I’ve been listening to some audiobooks while I’ve been working the past few days. I’ve just finished Dave Gorman’s Too Much Information — a work that resonated all too well with me, given my growing frustration with the cacophonous “noise” of everyday life — and have since started on Sue Perkins’ Spectacles, her memoir.
One thing I’ve often wondered over the years is whether or not there’s any perceived value in the memoirs of “ordinary people” — in other words, memoirs written by people who aren’t celebrities, or even those who haven’t had anything seemingly noteworthy happen to them. And I’m inclined to think that there is — after all, the best celebrity memoirs are the ones that talk not about being a celebrity, but about their childhood, or formative experiences growing up, or things that they’ve experienced that helped make them the person they are today. Things that are relatable to the audience; things that are relatable to “normal” people.
There’s value in having a celebrity name attached, of course: someone who enjoys Sue Perkins’ TV and radio appearances is likely to pick up her memoir simply because they like her, for example. But this doesn’t mean her life story is inherently more valuable than anyone else’s. In fact, I’d wager a guess that there are lots of people out there who have had lives far more interesting than today’s celebrities have.
In my experience, whether or not the person whose life you are reading about is famous or not is largely irrelevant; what does, on the other hand, matter is whether or not they have interesting stories to tell.

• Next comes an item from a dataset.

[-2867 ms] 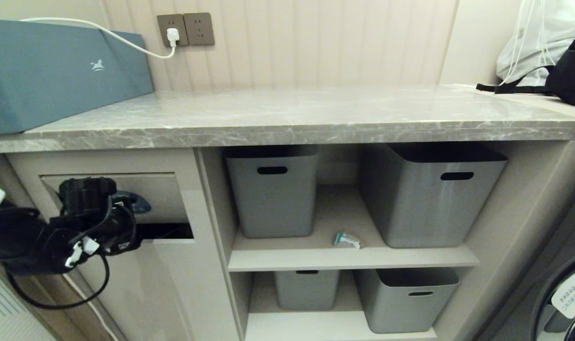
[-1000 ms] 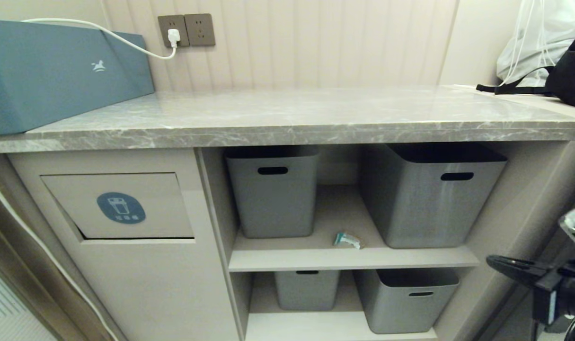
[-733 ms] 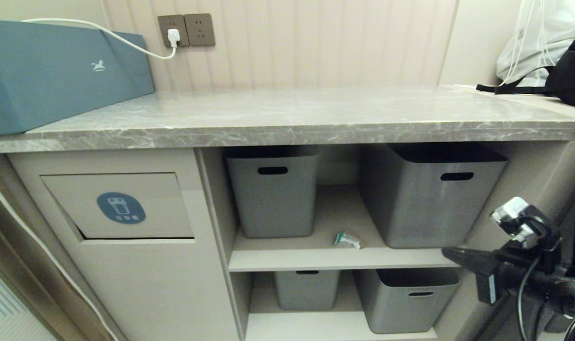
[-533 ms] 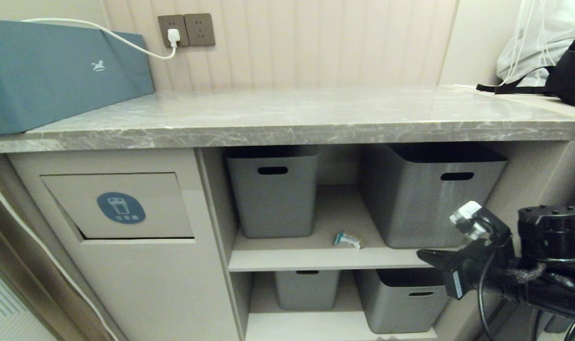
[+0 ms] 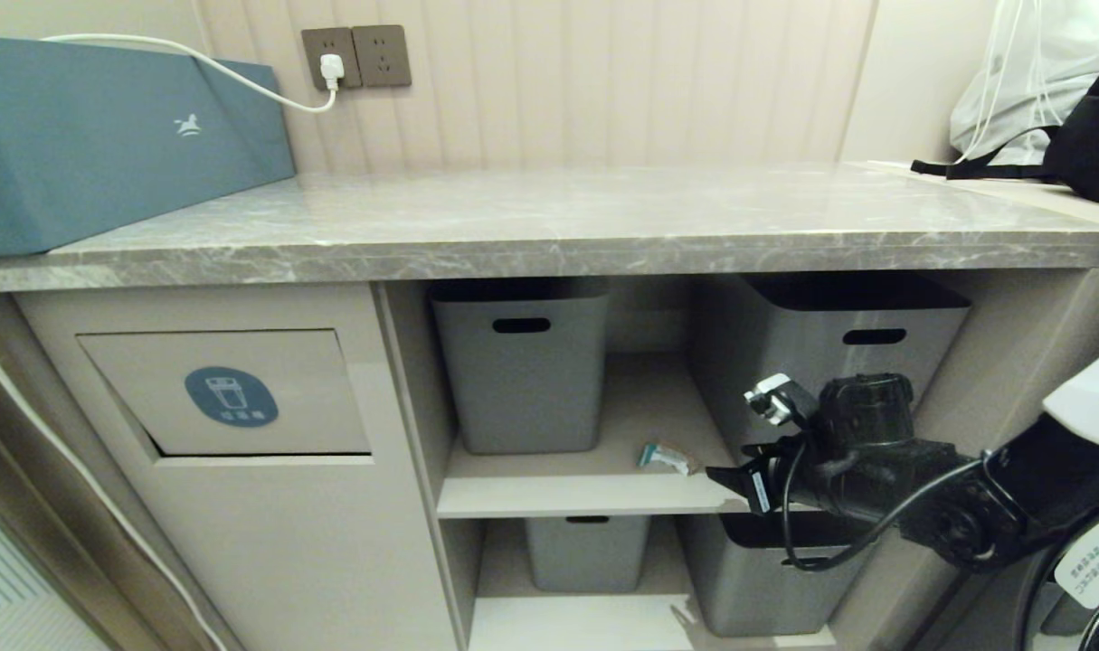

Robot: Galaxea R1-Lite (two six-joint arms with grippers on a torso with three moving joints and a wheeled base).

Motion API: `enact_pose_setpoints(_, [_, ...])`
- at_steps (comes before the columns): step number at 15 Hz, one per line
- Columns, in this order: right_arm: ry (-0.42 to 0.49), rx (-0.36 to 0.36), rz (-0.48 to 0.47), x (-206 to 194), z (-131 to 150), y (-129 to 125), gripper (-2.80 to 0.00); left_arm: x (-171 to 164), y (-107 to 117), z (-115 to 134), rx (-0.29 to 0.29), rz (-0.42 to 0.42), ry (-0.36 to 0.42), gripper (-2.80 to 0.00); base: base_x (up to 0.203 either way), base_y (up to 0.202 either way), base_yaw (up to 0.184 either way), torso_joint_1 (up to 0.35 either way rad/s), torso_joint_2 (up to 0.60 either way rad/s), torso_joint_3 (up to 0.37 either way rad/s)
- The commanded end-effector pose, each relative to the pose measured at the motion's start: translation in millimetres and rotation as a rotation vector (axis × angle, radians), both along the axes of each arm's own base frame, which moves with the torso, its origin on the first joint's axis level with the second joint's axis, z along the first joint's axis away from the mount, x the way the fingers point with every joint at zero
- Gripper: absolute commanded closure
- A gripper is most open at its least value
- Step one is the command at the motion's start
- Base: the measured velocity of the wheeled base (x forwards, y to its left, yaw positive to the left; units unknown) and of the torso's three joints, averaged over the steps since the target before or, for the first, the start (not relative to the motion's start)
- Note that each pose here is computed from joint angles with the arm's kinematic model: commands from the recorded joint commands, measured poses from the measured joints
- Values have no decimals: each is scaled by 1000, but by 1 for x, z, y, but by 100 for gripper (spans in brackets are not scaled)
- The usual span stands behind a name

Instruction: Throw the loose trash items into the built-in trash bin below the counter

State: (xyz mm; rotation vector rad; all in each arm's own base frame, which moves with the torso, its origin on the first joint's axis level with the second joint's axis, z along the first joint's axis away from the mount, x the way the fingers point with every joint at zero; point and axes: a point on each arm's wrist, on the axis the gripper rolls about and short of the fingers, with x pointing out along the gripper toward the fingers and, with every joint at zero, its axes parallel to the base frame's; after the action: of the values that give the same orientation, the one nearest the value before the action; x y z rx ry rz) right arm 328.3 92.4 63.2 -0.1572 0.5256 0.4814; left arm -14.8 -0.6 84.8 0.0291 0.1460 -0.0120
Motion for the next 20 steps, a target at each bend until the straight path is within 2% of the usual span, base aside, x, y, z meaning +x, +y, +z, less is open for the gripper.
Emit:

And, well, I don’t like to blow my own trumpet too much, but I do feel I have more than a few interesting stories to tell. My life has certainly been eventful, if nothing else. This blog has occasionally dipped into memoir-esque territory, but as an idle side project, I’ve started writing down some of the things I remember from my past.

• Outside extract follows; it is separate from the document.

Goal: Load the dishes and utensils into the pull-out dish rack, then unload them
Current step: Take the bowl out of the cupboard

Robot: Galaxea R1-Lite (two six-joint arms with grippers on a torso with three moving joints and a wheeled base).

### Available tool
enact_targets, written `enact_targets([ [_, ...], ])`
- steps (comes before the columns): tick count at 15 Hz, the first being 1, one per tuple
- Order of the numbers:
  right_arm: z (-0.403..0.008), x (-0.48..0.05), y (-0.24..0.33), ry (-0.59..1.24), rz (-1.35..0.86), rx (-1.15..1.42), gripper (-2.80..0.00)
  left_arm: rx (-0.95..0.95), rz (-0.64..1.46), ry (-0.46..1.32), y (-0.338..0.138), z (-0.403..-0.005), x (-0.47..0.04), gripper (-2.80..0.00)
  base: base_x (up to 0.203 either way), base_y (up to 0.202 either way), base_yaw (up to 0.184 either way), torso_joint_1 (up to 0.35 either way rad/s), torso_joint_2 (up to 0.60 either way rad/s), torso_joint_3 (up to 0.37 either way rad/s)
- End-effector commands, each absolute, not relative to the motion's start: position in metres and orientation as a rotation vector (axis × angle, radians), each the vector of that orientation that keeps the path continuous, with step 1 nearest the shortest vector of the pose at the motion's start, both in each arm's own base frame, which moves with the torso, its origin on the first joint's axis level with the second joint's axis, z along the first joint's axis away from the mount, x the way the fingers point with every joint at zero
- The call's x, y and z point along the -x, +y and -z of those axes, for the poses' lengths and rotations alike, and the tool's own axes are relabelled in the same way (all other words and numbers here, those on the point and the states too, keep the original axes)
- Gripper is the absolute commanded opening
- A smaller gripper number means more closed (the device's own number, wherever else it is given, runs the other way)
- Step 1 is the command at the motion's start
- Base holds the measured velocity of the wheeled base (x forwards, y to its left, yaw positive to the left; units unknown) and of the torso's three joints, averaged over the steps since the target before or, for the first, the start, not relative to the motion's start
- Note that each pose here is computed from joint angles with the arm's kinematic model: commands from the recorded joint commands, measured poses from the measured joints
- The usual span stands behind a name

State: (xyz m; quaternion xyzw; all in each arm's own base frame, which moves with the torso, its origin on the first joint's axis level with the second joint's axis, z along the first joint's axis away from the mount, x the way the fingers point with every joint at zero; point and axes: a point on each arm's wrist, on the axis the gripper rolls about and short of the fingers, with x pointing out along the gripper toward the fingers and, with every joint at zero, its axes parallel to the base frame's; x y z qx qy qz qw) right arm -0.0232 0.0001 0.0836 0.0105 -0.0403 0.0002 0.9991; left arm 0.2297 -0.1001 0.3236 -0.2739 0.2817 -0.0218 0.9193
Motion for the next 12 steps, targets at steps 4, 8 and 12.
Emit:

I am a normal human being. Well, as normal as anyone is these days, which is to say I’m riddled with neuroses, suffer from depression, anxiety and social anxiety—two very different, but related things.
I digress; I am a relatively normal human being. I haven’t survived some sort of unimaginable tragedy, I haven’t had to cope with a life-threatening illness or the challenges of a physical disability and the nearest I’ve come to being involved with a famous person is working in an Apple Store at the time John Cleese came in with a black credit card, proclaiming that it could “sink a bloody battleship”. I didn’t serve him, I was just there; that’s how much of a relatively normal human being I am.

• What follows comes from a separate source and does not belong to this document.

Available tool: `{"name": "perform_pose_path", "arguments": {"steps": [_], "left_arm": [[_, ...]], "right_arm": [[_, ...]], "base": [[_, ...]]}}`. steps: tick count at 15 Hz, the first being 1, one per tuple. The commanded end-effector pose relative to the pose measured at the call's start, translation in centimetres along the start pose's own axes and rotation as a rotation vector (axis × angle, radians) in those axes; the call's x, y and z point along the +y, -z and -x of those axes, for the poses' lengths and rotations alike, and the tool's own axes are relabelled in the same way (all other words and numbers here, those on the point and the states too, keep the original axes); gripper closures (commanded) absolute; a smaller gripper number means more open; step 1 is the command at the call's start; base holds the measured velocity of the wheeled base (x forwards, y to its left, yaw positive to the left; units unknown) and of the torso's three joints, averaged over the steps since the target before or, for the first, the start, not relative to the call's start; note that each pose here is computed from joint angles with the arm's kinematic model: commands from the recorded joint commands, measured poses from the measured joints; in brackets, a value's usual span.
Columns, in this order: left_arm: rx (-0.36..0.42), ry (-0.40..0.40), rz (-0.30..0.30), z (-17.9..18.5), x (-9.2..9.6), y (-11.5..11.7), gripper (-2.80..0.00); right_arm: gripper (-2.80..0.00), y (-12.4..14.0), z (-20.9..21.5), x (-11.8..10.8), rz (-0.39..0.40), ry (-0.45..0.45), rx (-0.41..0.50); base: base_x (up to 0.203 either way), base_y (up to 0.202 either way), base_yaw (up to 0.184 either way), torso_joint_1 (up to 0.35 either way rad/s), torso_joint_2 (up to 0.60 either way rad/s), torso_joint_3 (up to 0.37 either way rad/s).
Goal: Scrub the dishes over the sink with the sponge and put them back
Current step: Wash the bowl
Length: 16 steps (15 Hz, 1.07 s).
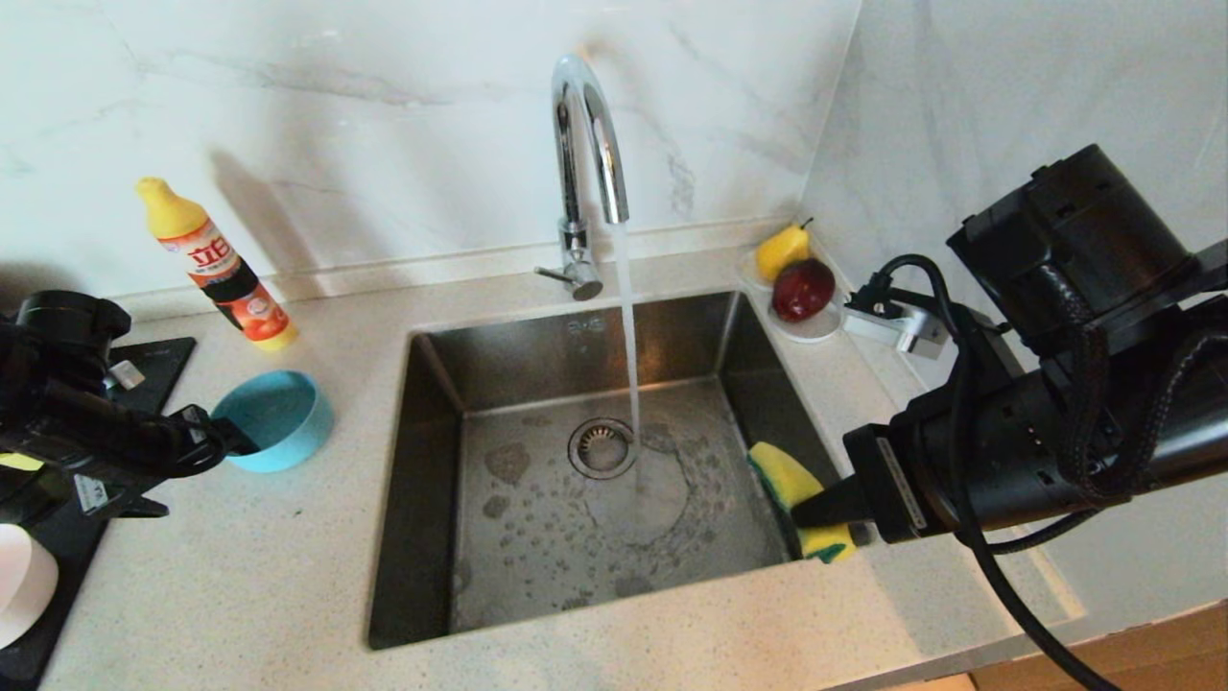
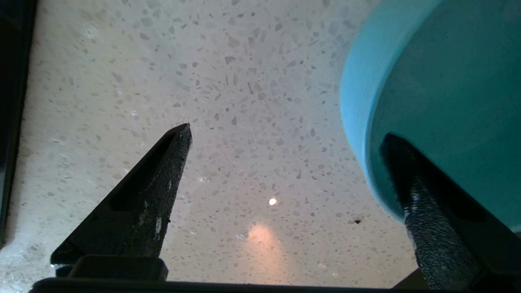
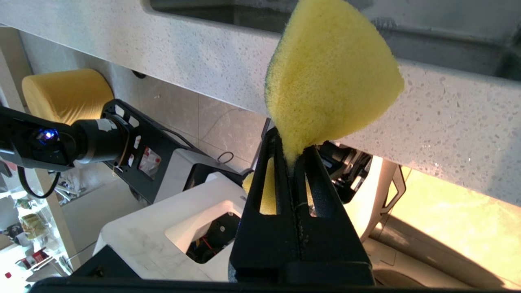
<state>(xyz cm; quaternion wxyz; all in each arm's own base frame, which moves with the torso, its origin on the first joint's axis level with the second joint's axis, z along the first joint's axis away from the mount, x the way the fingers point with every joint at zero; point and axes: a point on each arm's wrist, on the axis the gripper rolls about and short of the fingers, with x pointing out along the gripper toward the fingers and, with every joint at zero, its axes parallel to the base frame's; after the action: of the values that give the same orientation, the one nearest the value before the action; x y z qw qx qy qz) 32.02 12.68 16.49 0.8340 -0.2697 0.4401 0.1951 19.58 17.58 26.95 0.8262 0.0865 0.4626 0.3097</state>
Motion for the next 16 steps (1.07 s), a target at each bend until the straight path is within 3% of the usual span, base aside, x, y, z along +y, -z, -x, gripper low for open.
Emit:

Nonetheless, Things have happened to me, much as they have doubtless happened to you, your friends and the rest of your family. These Things may not have seemed like a big deal at the time, but if you’re anything like me, you’ll have found that the strangest things stick in your memories for many years, and it seems like quite a shame to run the risk of them, at some point, being filtered out of your mind in favour of some new and ultimately useless piece of information you picked up from Wikipedia. We live in an age full of constant noise, after all, with every piece of media around us vying for our attention and threatening to fill our minds with useless dribble that might get you lots of Likes on Facebook, but which doesn’t really compare to the fond memories of your childhood.
My memories aren’t all fond. Some of them are downright painful or embarrassing, and some of them, to this day, still make me feel overwhelmingly negative emotions such as anger or grief. It’s healthy to share such memories, though; otherwise, they just get bottled up inside, and, over time, you run the risk of them overflowing and forcing you to, I don’t know, run naked through a shopping centre with a chainsaw in each hand singing Stairway to Heaven. Or, you know, something.
With all that in mind, then, writing them down in some form seems like a reasonable idea.